Chen, whose job title will be head of ship finance (China), is the third new hire for the division in less than a year and he will start work immediately.

Last month, SSY hired well-known shipping banker Ali Susanto as global co-head of its ship finance division alongside Jarl Magnus Berge, who joined SSY in August.

Chen has two decades of experience, particularly within the Chinese vessel leasing business.

SSY said he is “well known for his extensive experience in concluding intricate and detailed lease transactions”.

Susanto said: “With Terry on the team, we will be able to provide comprehensive assistance to lessors and financiers, extending beyond mere transaction facilitation to encompass detailed information provision and industry analysis.”

A graduate of Jiangsu University of Science and Technology, Chen held senior positions at CSIC Leasing, Taiping & Sinopec Financial Leasing and Minsheng Financial Leasing before becoming Partner at Hongdao Capital.

Chen’s hire comes at a time when ship financing is essentially a shipowner’s market, awash with money from banks, funds, lessors and private lending.

Chinese lessors continue to be particularly competitive on the global stage, offering “generally superior” margins, loan-to-value and other commercial items, according to a report published this week by Hamburg-based ship finance platform Oceanis.

Singapore resident Susanto joined from rival Braemar, where he was managing director of its corporate finance team.

As well as its new Shanghai base, SSY has dedicated finance desks in Singapore, London, Oslo and New York that provide advisory services and arrange, structure and execute shipping investments, mergers and acquisitions, divestments and restructurings.

Bigger plan

The spate of new hires represents a fresh effort by SSY to make waves in ship finance, an area in which the group has intended to grow its business for some years now.

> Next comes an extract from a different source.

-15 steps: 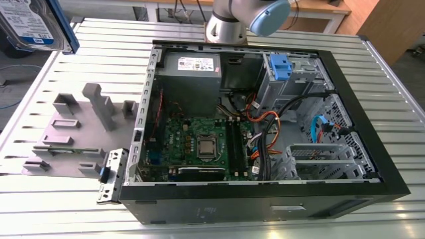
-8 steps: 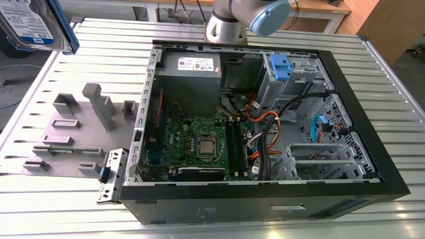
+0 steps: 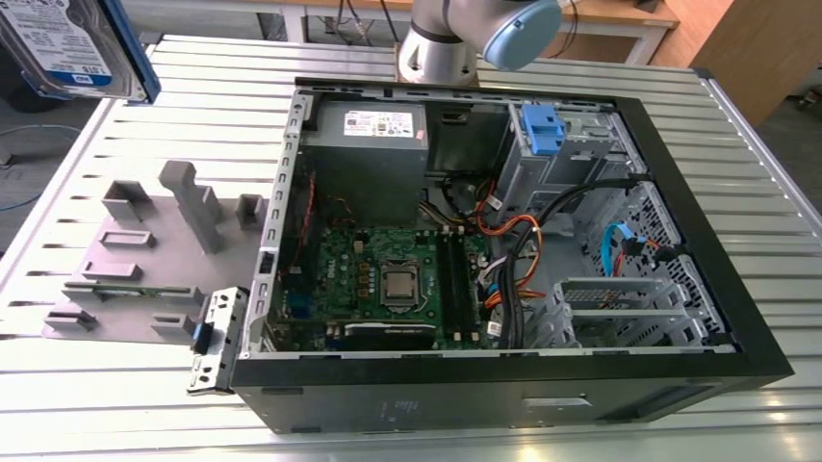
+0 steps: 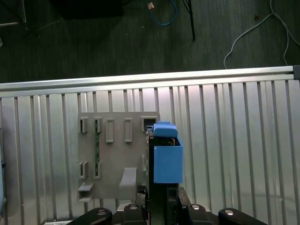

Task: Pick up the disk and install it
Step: 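Pick up the disk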

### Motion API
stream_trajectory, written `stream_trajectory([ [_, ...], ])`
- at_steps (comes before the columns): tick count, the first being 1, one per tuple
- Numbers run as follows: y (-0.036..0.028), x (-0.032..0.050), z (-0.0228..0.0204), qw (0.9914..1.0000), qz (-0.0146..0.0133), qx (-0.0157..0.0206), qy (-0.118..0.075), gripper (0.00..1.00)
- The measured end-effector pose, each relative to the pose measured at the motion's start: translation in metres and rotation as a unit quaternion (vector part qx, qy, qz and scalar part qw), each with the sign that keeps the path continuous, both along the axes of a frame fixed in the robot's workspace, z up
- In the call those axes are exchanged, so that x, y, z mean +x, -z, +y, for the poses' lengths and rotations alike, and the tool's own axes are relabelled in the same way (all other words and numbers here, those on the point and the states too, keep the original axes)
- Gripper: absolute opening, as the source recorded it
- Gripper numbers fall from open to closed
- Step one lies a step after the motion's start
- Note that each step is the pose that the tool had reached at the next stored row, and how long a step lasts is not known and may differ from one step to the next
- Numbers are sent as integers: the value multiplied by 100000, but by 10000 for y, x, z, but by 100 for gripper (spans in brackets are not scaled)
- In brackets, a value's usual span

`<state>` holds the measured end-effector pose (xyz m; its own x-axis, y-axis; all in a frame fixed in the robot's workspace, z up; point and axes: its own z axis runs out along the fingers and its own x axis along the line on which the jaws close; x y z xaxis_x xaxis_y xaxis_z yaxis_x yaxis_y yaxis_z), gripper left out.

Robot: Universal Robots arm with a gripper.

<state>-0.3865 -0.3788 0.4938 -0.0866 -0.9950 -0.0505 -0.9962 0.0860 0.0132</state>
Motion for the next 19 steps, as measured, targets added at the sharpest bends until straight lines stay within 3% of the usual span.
stream_trajectory([
  [19,0,322,0,100000,1,1,-3,35],
])
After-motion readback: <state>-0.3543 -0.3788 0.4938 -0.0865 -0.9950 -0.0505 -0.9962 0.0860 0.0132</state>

The shipbroking firm established ship finance business SSY Carnegie as a joint venture with Swedish investment bank Carnegie in 2016, which began trading in June 2017.

But the joint venture did not work as the partners had envisaged and SSY bought out the investment bank’s stake in the business in 2019 after Carnegie decided to focus on its core Nordic business.

In an interview with TradeWinds in 2021, then chairman Mark Richardson said the shipbroker had found it difficult to match up potential financings with investable projects.

“Often the deal gets driven from the other side, whereby it may be the ‘money men’ that are actually driving the deal,” he explained.

“They’ll be saying, ‘Well, we’ve got this amount of cash to be able to invest. We want to get this kind of yield on it’. That’s where the deal starts. So, actually, there wasn’t a match-up there.”

Nikos Stratis joined SSY Finance from Clarksons in late 2020 but departed less than two years later.

SSY’s headcount has grown by about 150 over the past two years and now numbers about 500 people across the world.